One other touch from “Shock of the new”. Kari, whose company is purely based on intellectual property, noted that over 1,000 years ago, Iceland’s only exports were intellectual property. Iceland supplied the poets for many of the courts of Europe. I was going to mention in conclusion that I wonder how much we’ve progressed in 1,000 years since we don’t, to my knowledge, export poets. However, Kari went on to note that among the ways his company remains human and averts stress is to bring poetry into the workplace. A few of us on the panel concluded we need to visit Iceland.

Right now, the penultimate plenary, on a values-added century, is running (please note the “s”: it’s not value-added). One quote from the opening remarks. “Values are for the soul what colours are for the eyes.” ´Xóchitl Galvez Ruiz from Mexico.
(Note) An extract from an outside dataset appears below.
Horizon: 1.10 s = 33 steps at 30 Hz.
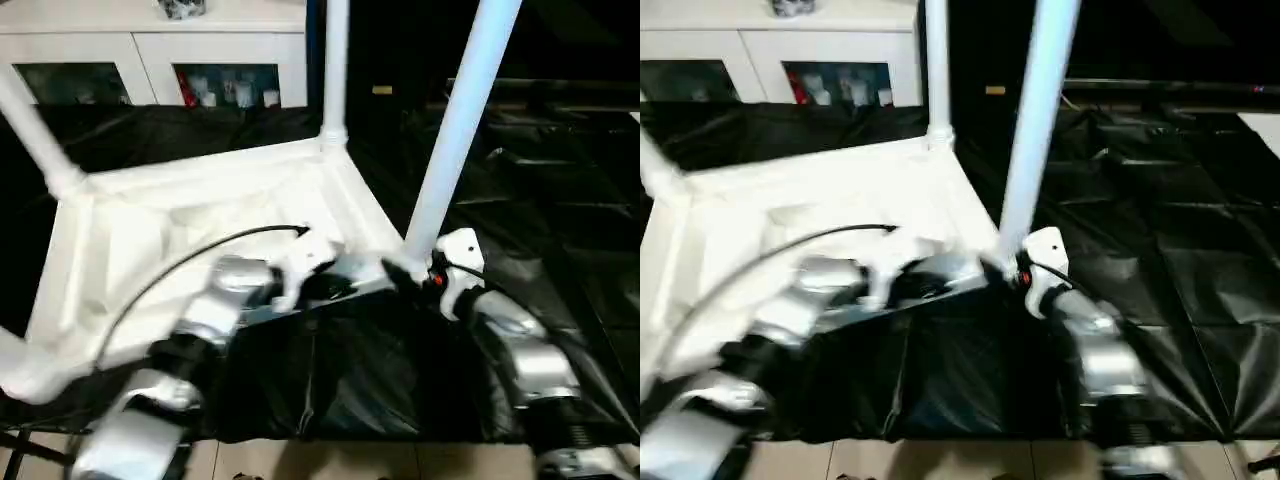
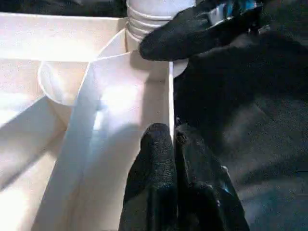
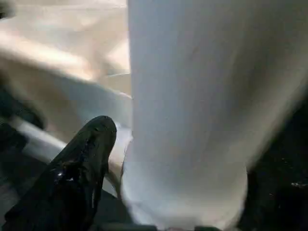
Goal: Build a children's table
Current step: Rotate leg to tighten
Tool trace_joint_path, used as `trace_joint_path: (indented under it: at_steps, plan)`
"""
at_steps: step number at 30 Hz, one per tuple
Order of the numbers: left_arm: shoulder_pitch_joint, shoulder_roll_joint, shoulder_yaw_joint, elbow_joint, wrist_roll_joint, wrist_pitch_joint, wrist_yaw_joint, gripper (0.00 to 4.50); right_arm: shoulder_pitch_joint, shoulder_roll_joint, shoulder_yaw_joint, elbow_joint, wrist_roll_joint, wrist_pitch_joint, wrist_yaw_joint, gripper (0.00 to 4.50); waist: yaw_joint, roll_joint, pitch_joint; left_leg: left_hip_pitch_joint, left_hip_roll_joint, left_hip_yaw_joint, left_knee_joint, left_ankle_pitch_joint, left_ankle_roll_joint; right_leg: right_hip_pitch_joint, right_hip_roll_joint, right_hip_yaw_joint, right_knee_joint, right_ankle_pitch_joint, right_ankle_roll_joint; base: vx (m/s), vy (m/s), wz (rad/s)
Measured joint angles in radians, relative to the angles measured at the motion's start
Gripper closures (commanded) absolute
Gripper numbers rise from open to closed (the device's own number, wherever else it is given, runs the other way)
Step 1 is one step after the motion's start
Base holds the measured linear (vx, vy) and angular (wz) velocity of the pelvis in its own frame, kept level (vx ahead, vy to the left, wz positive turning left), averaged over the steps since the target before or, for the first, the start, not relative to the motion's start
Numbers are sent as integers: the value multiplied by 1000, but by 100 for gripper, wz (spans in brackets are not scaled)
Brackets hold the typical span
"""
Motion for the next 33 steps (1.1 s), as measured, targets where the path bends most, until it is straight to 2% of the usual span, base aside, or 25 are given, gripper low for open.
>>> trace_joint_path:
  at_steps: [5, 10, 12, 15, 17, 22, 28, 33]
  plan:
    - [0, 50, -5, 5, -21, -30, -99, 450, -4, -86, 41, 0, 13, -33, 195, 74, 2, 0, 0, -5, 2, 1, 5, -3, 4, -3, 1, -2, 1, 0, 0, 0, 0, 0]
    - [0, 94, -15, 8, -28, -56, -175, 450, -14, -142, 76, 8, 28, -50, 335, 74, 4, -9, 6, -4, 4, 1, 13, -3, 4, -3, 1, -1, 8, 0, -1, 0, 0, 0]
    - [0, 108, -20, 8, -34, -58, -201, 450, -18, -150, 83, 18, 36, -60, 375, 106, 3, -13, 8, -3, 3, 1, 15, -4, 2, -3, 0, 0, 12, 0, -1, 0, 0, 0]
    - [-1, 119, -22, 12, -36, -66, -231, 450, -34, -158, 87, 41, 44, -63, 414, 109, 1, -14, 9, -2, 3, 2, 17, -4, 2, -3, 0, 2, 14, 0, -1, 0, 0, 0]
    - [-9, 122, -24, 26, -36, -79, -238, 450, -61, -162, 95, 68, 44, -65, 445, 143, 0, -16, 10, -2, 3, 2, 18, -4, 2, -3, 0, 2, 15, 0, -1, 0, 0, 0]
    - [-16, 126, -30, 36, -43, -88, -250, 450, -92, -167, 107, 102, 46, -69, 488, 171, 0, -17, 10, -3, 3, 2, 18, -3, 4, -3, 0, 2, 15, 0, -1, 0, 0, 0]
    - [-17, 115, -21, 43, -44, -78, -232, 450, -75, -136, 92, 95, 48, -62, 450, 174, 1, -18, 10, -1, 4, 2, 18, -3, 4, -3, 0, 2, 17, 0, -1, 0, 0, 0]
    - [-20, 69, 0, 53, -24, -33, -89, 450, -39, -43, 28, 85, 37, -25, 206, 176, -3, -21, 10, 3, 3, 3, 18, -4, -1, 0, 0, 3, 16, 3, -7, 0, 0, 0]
Today started with perhaps the most startling images of Davos. Rajendra Pawar, chairman of NIIT, India, showed some clips of a screen that had been embedded in a wall in a poor village in India. Next to it was a touch pad. The clips showed children approaching this unfamiliar device and within two minutes they were exploring the web.

Pawar called it “minimally invasive education”. That will change the world.

In the same session, “The world joins the World Wide Web”, we polled the audience on whether there was an Internet stock bubble. Seventy per cent said yes. On whether the Internet market would be bigger than the PC market, over 90 per cent said yes.

***Advance warning
Our entire IT infrastructure will be disassembled this evening. So tomorrow’s posting will be, at best, done when I get home to London in the evening. So loyal Davos Newbies (and the stats show there are a few) will find nothing new tomorrow until around 10pm GMT. I’ll keep filing today, however, until the closing plenary.